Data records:
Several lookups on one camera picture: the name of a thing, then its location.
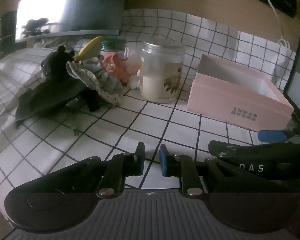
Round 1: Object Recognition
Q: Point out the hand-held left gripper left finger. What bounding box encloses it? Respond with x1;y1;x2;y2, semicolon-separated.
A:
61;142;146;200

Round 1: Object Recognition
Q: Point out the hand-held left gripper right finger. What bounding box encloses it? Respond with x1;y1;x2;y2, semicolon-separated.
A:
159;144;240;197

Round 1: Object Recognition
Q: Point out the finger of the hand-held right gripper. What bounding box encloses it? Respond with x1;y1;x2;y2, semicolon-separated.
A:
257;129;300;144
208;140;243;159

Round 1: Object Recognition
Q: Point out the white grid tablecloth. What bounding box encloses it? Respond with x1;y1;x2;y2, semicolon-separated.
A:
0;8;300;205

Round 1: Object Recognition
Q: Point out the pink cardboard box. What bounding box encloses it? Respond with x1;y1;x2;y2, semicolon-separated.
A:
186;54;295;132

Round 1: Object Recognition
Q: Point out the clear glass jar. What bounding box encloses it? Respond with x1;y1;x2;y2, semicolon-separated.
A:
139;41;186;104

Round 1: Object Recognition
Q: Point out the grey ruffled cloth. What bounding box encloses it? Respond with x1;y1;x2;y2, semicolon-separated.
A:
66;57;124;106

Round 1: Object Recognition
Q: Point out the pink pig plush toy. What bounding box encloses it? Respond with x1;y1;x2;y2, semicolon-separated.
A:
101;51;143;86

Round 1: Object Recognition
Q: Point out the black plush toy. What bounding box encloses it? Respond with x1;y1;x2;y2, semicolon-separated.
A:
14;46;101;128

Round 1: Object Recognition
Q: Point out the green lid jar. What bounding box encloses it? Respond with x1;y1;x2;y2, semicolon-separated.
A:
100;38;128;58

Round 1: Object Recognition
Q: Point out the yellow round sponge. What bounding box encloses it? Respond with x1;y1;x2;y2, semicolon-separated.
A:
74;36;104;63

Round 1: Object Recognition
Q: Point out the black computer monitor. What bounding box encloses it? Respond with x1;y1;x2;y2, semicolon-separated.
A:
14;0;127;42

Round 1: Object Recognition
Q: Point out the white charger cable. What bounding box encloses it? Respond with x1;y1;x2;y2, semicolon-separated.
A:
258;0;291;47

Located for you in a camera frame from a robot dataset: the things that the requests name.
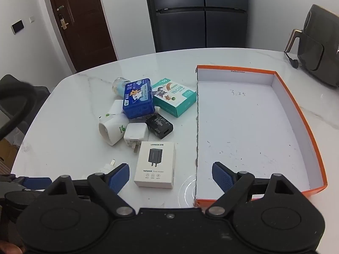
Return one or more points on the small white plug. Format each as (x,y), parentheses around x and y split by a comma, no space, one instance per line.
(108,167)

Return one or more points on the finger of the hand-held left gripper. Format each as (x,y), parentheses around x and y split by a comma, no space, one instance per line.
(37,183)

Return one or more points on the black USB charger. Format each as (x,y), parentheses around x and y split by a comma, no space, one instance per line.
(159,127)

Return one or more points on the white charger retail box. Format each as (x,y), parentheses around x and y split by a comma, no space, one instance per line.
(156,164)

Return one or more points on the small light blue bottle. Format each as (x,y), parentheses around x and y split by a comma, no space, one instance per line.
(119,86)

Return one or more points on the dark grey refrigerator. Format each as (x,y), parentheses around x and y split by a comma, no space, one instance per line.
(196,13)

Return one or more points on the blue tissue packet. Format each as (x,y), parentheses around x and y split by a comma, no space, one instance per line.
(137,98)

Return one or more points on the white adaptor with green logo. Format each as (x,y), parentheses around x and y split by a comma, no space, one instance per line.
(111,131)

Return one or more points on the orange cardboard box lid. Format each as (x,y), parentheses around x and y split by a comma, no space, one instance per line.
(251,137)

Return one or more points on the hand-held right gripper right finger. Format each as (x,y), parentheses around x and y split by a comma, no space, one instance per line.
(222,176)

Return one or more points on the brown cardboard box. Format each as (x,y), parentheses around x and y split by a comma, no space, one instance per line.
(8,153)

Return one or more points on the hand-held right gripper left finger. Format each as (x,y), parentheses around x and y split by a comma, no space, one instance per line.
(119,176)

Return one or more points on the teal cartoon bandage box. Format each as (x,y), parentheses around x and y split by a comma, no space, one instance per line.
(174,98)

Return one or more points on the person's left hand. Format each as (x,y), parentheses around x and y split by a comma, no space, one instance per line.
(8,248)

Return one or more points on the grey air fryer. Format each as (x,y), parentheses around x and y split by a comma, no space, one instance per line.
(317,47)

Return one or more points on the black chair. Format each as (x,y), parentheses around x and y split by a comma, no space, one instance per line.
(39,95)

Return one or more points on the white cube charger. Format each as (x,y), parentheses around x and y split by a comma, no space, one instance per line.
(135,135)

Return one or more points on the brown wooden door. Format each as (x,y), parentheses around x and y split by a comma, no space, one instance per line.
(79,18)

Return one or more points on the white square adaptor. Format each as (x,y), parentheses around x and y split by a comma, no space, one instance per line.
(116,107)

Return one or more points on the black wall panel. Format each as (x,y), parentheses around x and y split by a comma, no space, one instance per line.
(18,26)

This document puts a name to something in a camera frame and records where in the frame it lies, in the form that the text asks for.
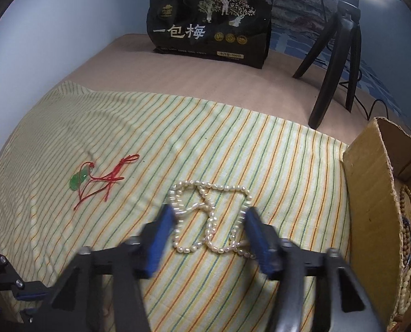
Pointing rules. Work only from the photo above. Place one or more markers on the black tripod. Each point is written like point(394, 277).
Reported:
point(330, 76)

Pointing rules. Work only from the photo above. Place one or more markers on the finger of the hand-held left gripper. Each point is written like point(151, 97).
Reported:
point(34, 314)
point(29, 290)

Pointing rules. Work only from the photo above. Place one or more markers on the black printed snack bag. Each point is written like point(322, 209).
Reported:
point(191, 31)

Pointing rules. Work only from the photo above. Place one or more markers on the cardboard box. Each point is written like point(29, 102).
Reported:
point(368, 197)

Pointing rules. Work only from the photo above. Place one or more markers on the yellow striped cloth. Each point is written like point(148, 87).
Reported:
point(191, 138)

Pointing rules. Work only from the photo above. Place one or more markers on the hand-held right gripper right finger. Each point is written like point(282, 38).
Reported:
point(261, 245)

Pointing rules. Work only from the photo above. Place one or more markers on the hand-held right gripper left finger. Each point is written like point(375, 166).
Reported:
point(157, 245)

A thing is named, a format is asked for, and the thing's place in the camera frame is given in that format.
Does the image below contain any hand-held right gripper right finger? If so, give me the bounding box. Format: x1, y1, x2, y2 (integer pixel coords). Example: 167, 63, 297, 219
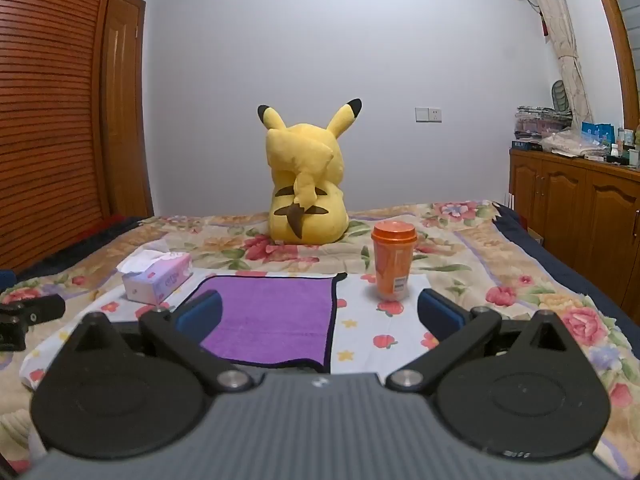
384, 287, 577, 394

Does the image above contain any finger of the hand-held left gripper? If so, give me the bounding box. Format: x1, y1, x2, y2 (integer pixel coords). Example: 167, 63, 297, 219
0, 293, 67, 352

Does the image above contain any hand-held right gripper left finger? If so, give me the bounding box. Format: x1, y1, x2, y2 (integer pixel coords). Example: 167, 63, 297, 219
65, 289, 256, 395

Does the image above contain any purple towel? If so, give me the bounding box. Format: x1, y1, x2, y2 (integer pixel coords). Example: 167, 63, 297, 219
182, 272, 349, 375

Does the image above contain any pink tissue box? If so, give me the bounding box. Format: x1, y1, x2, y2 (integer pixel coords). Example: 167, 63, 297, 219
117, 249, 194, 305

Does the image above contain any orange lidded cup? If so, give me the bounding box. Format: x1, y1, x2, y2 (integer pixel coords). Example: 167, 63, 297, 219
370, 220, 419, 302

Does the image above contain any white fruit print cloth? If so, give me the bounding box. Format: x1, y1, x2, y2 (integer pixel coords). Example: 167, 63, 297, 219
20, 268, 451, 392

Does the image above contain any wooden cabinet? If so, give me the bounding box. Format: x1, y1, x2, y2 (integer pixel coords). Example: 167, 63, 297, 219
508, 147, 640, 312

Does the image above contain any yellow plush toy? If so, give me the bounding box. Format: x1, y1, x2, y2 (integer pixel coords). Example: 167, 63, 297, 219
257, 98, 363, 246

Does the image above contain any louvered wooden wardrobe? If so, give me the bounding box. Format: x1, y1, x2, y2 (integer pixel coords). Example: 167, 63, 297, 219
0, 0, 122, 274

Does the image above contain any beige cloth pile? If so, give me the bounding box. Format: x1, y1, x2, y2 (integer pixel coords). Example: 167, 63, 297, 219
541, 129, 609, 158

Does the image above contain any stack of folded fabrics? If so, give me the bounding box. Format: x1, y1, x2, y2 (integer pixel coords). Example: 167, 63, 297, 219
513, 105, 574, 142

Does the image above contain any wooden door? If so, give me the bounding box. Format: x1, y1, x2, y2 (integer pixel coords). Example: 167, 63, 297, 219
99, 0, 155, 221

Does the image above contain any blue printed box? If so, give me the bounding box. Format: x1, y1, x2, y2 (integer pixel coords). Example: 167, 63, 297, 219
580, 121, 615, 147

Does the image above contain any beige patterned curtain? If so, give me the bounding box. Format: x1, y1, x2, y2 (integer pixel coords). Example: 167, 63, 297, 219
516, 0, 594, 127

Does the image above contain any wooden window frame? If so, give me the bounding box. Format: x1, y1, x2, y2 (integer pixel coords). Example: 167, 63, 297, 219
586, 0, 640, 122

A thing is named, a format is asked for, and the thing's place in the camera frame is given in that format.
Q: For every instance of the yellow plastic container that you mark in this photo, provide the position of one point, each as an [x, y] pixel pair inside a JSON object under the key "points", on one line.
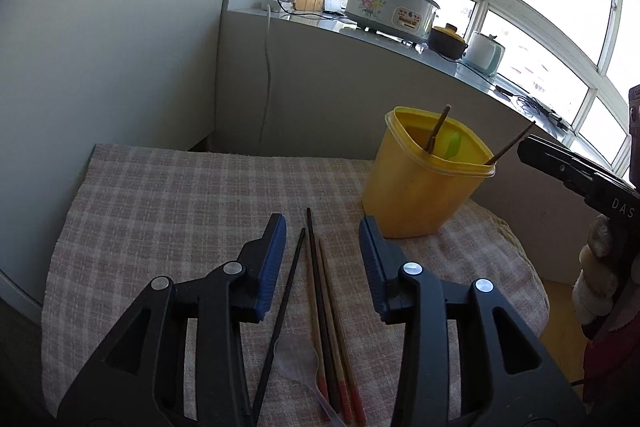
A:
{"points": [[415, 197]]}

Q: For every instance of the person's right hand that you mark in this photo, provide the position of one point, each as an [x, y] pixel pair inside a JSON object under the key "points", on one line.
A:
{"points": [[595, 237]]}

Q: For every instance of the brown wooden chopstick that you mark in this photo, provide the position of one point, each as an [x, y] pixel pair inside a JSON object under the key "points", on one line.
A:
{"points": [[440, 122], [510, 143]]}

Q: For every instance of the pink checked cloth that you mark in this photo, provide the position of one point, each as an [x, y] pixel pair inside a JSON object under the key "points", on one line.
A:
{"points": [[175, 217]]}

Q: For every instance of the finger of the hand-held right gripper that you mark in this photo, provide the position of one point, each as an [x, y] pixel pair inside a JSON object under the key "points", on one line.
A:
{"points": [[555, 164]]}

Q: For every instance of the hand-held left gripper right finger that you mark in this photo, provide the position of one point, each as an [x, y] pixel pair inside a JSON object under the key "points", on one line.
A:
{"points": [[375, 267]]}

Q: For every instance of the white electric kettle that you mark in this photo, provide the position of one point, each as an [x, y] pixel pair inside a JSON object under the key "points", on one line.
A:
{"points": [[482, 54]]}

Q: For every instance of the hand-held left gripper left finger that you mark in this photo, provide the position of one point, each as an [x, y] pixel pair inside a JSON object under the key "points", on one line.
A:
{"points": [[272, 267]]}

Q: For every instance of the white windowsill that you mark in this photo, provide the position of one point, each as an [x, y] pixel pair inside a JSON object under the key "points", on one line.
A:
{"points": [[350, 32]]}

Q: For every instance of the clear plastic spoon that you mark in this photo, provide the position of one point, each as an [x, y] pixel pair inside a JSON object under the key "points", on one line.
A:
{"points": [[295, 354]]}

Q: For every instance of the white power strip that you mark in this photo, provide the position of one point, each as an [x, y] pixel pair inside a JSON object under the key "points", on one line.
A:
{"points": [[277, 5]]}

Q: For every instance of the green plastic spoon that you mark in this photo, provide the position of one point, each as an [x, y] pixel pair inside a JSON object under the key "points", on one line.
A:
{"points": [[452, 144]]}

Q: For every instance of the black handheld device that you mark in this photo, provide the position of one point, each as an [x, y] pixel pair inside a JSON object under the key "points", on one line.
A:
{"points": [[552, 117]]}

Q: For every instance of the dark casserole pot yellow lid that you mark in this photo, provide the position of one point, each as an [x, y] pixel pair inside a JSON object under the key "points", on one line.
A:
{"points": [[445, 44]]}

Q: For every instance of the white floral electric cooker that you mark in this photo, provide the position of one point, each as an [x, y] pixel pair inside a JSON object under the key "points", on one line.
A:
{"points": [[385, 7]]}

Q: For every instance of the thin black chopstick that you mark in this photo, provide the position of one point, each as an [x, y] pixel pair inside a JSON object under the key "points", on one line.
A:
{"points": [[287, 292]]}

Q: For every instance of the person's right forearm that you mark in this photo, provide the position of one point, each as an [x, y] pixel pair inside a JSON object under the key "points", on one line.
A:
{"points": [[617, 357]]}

Task brief → Which of the lines above hold the string "camera"? Pick each of them out.

Result →
Several lookups on one camera picture: the name of a thing, then its location.
Located for you in a camera frame from a robot dataset: the things that the requests name.
This document puts a name to something in a camera frame and records where in the frame it lies, in the form that the text asks for.
A thing is named, a format is asked for, and the thing's place in the camera frame is given in that format.
A thing is named, a format is asked for, and the thing's place in the camera frame is given in that format.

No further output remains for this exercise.